The polarizing film is an inexpensive material, and an overall cost of the passive 3D display system is relatively low. In addition, glasses for the passive 3D display system are also simpler and compact than those for the active system. Consequently, the passive 3D image display system has a greater market share.
In continuation of the above discussion, the image frame shown in FIG. 1 is formed by the alternately arranged left-eye and right-eye images, in a way that the horizontal resolution for respectively presenting the left-eye image data and the right-eye image data is only 540 pixels. However, the horizontal resolution of original left-eye and right-eye image data initially inputted is both 1080 pixels. To provide the left-eye and right-eye image data with a 540-pixel horizontal resolution, the original left-eye and right-eye images need to first undergo appropriate calculations and merging. One of the most common calculation and merging approach is to average two neighboring rows of pixels of the original right-eye (left-eye) image to generate a row of pixels to be displayed. For example, an average of the uppermost first and second rows of pixels in the original right-eye image is calculated to generate the first-row pixel R1 in FIG. 1. Similarly, the uppermost third and fourth rows of pixels in the original right-eye image are calculated to generate the third-row pixel R2 in FIG. 1. Such approach however also suffers from a drawback that, the horizontal resolution of the images perceived by the left and right eyes of the viewer is only 540 pixels even though the horizontal resolution of the display is 1080, meaning that a data amount of the original image is halved. As a result, the image may appear as having insufficient luminance, details and clearness to the viewer.
To solve the above issue of insufficient details provided by the passive 3D image display system, a frame-rate doubling conversion associated with the prior art is proposed. For example, 60 Hz is up-converted to 120 Hz. In other words, apart from distinguishing the left-eye and right-eye images with a spatial separation technique, the above prior art further adopts a temporal separation technique to enhance an image resolution.
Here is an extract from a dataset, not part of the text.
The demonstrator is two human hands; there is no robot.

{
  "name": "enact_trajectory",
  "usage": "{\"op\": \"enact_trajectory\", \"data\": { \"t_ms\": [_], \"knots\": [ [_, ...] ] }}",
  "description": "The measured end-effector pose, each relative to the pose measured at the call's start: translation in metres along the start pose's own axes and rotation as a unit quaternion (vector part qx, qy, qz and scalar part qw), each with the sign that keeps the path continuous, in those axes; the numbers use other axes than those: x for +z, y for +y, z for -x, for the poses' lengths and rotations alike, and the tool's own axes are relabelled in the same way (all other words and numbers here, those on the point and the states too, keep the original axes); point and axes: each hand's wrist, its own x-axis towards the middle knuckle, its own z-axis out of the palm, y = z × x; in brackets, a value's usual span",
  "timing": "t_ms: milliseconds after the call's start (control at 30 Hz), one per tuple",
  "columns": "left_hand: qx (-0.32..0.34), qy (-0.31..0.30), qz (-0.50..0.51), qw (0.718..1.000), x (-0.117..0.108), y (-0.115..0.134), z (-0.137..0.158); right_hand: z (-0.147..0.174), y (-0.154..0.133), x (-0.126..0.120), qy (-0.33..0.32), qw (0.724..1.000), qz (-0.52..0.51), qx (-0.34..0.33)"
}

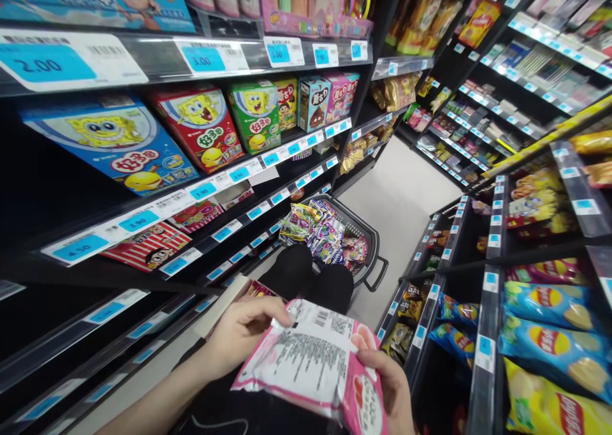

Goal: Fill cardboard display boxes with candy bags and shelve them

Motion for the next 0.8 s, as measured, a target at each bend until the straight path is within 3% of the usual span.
{"op": "enact_trajectory", "data": {
  "t_ms": [133,200,300,400,500,667,800],
  "knots": [
    [0.130,0.049,-0.163,0.977,-0.003,0.005,-0.005,-0.012,0.002,0.006,-0.023,0.998,0.006,0.052],
    [0.149,0.065,-0.211,0.964,-0.003,0.010,-0.007,-0.020,0.004,0.003,-0.047,0.995,0.076,0.047],
    [0.069,0.078,-0.215,0.971,0.001,0.016,-0.008,-0.025,0.004,-0.003,-0.046,0.987,0.154,0.017],
    [-0.057,0.070,-0.125,0.988,0.006,0.016,-0.009,-0.023,-0.002,-0.003,-0.044,0.992,0.111,0.045],
    [-0.135,0.062,-0.015,0.989,0.009,0.009,-0.012,-0.020,-0.007,0.003,-0.054,0.994,0.057,0.071],
    [-0.165,0.064,0.054,0.983,0.010,0.000,-0.014,-0.020,-0.011,0.007,-0.054,0.995,0.029,0.079],
    [-0.163,0.022,0.064,0.984,0.009,0.001,-0.013,-0.019,-0.013,0.006,-0.044,0.996,0.039,0.067]
  ]
}}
In the above prior art, original left-eye images and right-eye images are respectively divided into two groups. As shown in FIG. 2A, at 1/120 second, an image displayed on the monitor comprises odd-row data (RO1, RO3, RO5 . . . ) of an original right-eye image and odd-row data (LO1, LO3, LO5 . . . ) of a corresponding original left-eye image. Also, as shown in FIG. 2B, at 2/120 second, an image displayed on the monitor comprises even-row data (RO2, RO4, RO6 . . . ) of the original right-eye image and even-row data (LO2, LO4, LO6 . . . ) of the original left-eye image.
As shown in FIG. 2A and FIG. 2B, all data of the original right-eye and left-eye images are presented to the image frame. Within 1/60 second, image data entering the visual system of a viewer is thus more than that shown in FIG. 1, so that the viewer truly feels the details of the image are enhanced. However, due to the temporal separation, although the frame rate of the images displayed on the display system is in fact doubled to 120 Hz, a frame rate perceived to the human eyes maintains 60 Hz. Therefore, the conventional technique shown in FIG. 2A and FIG. 2B is not quite prevalent since it is only suitable for display systems capable of doubling the frame rate to 120 Hz.